**Task requirements**
Skip all pictures, then copy the lines from the start of the data through the line with "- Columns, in", keeping both ends.

--------------------------------

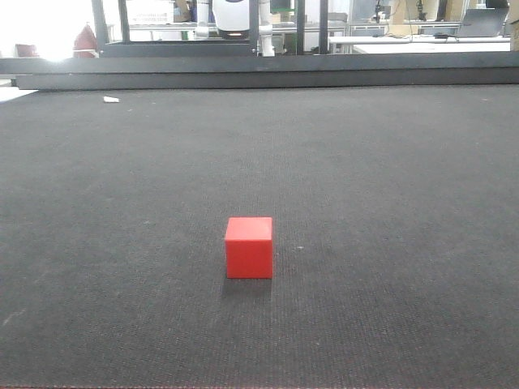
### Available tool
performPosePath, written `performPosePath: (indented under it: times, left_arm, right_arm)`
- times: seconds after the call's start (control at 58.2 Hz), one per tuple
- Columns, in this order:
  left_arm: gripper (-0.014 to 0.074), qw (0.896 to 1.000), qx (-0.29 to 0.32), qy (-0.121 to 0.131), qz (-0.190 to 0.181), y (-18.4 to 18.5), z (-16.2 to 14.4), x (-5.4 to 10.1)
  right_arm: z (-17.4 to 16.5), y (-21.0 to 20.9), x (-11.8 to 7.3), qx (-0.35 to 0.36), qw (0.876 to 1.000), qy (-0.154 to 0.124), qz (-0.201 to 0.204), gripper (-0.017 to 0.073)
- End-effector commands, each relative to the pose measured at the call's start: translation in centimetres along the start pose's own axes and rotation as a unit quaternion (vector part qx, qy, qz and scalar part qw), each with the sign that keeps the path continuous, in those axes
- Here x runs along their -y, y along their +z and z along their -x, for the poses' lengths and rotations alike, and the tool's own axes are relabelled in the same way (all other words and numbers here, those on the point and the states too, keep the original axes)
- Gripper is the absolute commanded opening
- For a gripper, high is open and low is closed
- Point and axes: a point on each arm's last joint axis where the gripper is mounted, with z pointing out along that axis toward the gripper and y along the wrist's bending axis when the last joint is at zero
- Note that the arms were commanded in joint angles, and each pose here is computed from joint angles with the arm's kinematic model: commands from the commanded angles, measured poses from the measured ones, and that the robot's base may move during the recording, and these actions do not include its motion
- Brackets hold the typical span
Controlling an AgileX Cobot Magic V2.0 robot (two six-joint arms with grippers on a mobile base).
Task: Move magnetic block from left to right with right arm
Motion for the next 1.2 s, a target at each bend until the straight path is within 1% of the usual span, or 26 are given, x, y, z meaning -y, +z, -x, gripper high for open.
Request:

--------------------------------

**Finished exercise**
### Available tool
performPosePath, written `performPosePath: (indented under it: times, left_arm, right_arm)`
- times: seconds after the call's start (control at 58.2 Hz), one per tuple
- Columns, in this order:

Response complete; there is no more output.